Auto-instrumented libraries (when installed): `requests`, `httpx`, `SQLAlchemy`, `Redis`, `Celery`.

## ML Monitoring

Enable at startup with `enable_ml=True`.

```python
from impulse_telemetry.ml import MLMonitor

monitor = MLMonitor(model_id="rec-v3", user_id=user_id)
```

### Inference tracing

```python
# Context manager
with monitor.inference(features=df) as span:
    result = model.predict(df)
    span.record_output(result)

# Decorator
@monitor.trace
def predict(features):
    return model.predict(features)
```

Both record inference latency, error count, and run data quality checks (missing values, schema violations) automatically.

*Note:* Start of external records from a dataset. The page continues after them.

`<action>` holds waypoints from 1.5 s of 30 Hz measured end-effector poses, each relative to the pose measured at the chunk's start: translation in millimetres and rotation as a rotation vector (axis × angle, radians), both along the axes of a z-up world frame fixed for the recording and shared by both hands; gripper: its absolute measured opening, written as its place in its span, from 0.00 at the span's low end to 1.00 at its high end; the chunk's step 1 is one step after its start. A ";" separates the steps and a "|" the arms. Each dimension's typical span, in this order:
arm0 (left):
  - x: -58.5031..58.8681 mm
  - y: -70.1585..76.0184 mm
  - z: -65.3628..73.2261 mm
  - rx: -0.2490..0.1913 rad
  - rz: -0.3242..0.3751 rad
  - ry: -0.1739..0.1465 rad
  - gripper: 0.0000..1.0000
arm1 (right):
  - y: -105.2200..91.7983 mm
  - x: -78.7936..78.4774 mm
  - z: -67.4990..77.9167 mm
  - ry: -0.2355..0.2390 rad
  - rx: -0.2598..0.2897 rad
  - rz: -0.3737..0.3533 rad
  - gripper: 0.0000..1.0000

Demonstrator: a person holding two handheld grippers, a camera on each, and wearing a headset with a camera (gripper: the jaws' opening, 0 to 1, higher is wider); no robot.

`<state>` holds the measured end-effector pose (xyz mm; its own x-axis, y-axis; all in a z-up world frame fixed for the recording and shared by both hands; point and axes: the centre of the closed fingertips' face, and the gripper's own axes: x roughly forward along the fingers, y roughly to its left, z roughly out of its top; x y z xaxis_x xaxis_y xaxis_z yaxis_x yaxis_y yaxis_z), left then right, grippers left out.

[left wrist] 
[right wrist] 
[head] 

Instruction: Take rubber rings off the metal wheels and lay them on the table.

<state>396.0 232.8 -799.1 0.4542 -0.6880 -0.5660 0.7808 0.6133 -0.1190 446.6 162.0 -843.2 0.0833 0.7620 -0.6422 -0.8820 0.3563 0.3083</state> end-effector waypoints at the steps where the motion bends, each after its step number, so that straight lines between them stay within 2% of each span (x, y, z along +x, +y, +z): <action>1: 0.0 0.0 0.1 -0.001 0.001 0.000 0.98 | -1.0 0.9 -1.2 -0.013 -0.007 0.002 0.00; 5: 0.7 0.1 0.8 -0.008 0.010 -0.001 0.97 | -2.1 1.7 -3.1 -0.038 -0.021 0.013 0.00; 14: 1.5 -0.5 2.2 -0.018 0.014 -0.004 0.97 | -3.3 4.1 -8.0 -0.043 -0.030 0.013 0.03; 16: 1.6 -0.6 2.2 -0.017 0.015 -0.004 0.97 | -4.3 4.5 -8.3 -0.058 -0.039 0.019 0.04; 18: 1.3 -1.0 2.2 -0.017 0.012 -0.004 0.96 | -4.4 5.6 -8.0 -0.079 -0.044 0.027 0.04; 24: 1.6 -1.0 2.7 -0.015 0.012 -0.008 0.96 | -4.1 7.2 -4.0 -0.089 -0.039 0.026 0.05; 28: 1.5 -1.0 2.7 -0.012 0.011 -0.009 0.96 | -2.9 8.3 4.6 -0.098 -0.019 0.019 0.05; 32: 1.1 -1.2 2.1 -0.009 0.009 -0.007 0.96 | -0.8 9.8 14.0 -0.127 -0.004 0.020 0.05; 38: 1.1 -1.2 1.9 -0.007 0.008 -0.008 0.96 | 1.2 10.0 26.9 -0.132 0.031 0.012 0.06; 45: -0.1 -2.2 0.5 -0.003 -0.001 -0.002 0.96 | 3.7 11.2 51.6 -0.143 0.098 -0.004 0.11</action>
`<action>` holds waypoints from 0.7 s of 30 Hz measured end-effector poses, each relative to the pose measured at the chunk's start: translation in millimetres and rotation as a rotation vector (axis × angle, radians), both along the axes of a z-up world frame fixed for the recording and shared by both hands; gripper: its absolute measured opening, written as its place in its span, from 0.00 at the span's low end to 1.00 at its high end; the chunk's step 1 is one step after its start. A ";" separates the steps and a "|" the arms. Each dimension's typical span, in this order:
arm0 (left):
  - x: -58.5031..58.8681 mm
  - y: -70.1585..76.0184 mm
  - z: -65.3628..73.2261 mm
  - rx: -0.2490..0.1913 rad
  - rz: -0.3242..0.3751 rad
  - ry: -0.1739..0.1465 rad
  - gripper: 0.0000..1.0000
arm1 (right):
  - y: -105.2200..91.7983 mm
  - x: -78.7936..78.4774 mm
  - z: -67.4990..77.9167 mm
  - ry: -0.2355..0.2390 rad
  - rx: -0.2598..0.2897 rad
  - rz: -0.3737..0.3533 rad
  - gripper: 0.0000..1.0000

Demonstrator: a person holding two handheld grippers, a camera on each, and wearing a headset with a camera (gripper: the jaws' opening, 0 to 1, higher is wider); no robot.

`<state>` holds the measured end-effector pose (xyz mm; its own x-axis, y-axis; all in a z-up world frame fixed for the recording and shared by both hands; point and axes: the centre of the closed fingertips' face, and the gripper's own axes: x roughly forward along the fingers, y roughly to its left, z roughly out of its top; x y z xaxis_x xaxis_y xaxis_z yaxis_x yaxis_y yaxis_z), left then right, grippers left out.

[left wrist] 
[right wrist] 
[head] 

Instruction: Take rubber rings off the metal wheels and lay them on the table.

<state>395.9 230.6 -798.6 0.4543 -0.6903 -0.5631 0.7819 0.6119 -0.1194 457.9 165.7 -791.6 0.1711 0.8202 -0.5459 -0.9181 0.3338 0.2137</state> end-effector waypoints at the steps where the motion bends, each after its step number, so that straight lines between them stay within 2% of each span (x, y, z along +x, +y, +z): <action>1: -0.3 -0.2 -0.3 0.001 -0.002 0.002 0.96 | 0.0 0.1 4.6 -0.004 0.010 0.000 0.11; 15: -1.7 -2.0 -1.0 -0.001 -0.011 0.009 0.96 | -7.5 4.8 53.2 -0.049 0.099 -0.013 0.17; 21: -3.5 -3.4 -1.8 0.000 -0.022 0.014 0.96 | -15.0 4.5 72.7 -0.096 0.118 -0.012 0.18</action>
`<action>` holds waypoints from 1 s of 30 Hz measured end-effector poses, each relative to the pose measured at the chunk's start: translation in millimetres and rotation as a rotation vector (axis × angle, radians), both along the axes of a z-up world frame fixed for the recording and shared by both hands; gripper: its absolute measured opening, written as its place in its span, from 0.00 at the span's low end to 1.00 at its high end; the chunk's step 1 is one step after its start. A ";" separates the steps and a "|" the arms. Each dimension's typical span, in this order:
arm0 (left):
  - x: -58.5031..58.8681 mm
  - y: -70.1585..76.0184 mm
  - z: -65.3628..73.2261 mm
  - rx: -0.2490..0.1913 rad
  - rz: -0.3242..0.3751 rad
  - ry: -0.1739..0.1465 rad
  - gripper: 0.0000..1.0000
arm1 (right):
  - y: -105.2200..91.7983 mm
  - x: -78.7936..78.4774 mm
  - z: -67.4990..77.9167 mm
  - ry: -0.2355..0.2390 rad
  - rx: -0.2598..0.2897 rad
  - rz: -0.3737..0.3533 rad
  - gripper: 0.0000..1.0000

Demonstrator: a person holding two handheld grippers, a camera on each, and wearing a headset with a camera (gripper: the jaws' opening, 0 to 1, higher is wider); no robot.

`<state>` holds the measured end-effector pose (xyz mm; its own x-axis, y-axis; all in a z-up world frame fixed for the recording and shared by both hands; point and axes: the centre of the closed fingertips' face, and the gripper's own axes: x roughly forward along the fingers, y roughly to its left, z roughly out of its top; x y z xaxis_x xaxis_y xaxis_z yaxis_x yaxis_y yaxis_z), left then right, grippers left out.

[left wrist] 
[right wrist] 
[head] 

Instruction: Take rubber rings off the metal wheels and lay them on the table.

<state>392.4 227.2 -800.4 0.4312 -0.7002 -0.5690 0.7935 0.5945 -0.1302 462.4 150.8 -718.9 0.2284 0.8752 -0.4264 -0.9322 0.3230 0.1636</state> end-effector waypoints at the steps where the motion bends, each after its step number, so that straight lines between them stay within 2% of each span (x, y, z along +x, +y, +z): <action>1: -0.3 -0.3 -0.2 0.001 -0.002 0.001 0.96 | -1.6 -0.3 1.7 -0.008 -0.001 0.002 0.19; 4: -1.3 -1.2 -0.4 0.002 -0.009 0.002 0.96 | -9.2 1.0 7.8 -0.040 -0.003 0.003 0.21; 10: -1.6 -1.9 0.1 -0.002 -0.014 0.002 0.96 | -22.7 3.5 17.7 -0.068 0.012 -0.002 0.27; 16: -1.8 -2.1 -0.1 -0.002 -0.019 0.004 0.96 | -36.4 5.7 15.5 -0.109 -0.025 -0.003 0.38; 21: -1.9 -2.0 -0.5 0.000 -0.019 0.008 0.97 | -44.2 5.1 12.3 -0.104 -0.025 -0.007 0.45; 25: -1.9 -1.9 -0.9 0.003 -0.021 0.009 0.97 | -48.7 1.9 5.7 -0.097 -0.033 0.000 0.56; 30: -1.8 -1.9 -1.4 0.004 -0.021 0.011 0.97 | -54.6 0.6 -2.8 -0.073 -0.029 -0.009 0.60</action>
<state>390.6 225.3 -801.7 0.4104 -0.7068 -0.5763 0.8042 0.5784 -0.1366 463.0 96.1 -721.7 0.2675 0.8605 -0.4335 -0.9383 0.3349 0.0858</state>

### Drift & performance metrics

```python
# Call from batch evaluation jobs
monitor.record_drift("age", score=0.18, metric="psi")
monitor.record_performance(rmse=0.042, precision=0.87, recall=0.81)
```

### ML metric instruments

| Metric | Type | Description |
|---|---|---|
| `ml_inference_duration_seconds` | Histogram | Per-model inference latency |
| `ml_inference_requests_total` | Counter | Inference count |
| `ml_inference_errors_total` | Counter | Inference errors |
| `ml_missing_feature_rate` | Gauge | Missing values per column |
| `ml_schema_violations_total` | Counter | Schema violation count |
| `ml_feature_drift` | Gauge | Feature drift score |
| `ml_prediction_drift` | Gauge | Prediction drift score |
| `ml_rmse` | Gauge | Rolling RMSE |
| `ml_precision` | Gauge | Rolling precision |
| `ml_recall` | Gauge | Rolling recall |

## Background workers

For services without an HTTP server, expose metrics on a dedicated port:

```python
init(service="ingest-worker", prometheus_port=9090)
# Prometheus scrapes localhost:9090/metrics
```

## Environment variables

| Variable | Description |
|---|---|
| `OTEL_EXPORTER_OTLP_ENDPOINT` | OTLP Collector gRPC address |
| `ENV` | Deployment environment (`production`, `staging`, `dev`) |

## See also

[examples.py](examples.py) — minimal, runnable code for every feature.